I re-ran my tests: You are right: all diconnect delays are in the
expected range of 28 - 35 seconds.
Note that also in case of the suspended IOC (or interrupted network)
coming back testcaput takes longer (30 sec.) than testcaget
(immediately) to reconnect the channels. But all inside the 35 second limit.
Ralph
Jeff Hill wrote:
From Ralph:
The not-so-good news: I still see that testcaget and testcaput
behave *very* differently. The testcaput takes a *lot* longer
to react to CA server availability.
Hopefully you observed that the disconnect timeout was the same as always -
EPICS_CA_CONN_TMO + 5.0 seconds for the circuit verify to complete.

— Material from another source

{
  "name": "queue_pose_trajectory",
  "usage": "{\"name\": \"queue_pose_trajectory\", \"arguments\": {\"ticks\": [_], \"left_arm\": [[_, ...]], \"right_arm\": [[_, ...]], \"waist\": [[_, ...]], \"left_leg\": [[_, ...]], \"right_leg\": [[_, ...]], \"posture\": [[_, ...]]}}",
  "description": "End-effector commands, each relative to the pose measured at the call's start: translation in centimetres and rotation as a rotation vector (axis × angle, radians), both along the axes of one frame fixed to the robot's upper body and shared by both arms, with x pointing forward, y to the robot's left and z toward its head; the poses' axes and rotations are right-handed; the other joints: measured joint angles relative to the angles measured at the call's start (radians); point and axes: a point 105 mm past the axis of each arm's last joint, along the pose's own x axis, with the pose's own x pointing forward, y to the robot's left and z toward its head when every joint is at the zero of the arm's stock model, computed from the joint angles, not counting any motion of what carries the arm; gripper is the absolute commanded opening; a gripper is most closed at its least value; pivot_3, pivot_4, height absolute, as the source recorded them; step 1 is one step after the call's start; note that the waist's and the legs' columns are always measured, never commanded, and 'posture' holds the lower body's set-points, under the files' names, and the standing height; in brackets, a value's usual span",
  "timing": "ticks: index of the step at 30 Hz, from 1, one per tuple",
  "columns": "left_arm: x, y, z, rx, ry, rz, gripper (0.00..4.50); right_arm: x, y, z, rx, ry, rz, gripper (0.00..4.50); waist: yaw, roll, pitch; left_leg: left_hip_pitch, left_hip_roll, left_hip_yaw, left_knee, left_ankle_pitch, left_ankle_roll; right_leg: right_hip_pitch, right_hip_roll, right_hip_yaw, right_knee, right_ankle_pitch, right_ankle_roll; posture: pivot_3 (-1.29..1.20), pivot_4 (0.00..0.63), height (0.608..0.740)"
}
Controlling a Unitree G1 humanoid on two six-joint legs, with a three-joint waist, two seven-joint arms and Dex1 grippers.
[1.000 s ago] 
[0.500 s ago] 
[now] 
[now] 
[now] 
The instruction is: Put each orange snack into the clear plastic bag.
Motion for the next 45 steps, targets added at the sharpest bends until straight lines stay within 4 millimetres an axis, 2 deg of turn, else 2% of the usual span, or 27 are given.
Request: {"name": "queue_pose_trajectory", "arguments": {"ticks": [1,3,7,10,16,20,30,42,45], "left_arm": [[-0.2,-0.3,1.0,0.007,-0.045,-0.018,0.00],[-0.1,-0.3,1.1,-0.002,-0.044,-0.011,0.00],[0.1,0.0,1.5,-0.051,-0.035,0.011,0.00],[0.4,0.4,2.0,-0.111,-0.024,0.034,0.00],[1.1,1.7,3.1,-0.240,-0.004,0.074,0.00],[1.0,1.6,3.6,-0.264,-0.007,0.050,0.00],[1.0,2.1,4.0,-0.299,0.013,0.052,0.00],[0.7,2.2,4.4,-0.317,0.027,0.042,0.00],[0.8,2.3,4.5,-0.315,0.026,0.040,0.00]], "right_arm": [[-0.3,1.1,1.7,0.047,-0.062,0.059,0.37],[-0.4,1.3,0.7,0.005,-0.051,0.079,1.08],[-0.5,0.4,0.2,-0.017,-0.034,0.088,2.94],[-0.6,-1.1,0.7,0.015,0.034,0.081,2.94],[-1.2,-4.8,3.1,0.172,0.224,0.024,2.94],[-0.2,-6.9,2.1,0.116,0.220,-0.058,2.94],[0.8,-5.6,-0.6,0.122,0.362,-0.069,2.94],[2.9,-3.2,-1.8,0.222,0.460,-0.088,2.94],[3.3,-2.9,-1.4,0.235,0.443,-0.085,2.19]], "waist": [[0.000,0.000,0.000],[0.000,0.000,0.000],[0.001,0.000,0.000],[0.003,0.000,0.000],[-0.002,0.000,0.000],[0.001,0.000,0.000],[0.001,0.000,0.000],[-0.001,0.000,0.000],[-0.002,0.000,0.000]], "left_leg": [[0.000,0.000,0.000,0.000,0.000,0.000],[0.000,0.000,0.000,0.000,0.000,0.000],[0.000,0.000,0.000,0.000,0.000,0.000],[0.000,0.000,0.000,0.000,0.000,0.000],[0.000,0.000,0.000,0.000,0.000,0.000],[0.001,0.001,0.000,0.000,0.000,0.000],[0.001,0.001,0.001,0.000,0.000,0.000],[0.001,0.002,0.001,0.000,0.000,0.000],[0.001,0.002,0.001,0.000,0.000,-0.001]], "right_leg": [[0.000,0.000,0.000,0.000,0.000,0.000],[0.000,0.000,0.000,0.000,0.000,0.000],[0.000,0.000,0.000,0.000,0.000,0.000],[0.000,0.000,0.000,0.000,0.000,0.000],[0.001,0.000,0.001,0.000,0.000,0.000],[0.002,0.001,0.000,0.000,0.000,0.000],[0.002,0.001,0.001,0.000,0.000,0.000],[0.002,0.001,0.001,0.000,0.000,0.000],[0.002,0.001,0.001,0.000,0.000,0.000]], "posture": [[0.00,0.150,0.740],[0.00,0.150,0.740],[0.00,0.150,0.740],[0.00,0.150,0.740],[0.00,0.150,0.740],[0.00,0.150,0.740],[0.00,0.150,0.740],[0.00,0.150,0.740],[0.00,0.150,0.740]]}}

Starting with R3.14.6 or so, circuit restart after disconnecting a cable for
a short interval will be dependent on TCP/IP's internal timing. If TCP can't
get through it will keep trying, but with dimensioning period following an
exponential back-off. CA will not mark the circuit responsive again until it
get an are-you-there response within 5 seconds and that could be delayed a
bit depending on where we are in TCP's exponential back-off based retry
interval.
If we leave the cable disconnected long enough TCP's internal keep-alive
timer will fire. CA will see a TCP disconnect indication in which case you
should also see that reconnect times are a bit slower in recent versions.
This is by design. The client library now (starting with R3.14.6) uses a
different (slower) search interval boost for beacon anomalies compared to
when a new channel is created. Starting with R3.14.6 the maximum search
period is also different. In prior releases CA eventually stops searching
(after 100 tries) and only resuming again when it sees a beacon anomaly. In
R3.14.6 CA plateaus the search interval to a configurable maximum - and
never stops searching. In R3.14.6 there are multiple search timers - each a
power of two times the round trip estimate. Therefore, creation of a new
channel has no impact whatsoever on the search intervals for disconnected
channels created in the past.
I expect that sites with many IOCs will be pleased with the behavior
changes. The primary benefits being less broadcast traffic, and less
tendency for the system to flail when operated close to load saturation, or
should there be a centralized communication failure.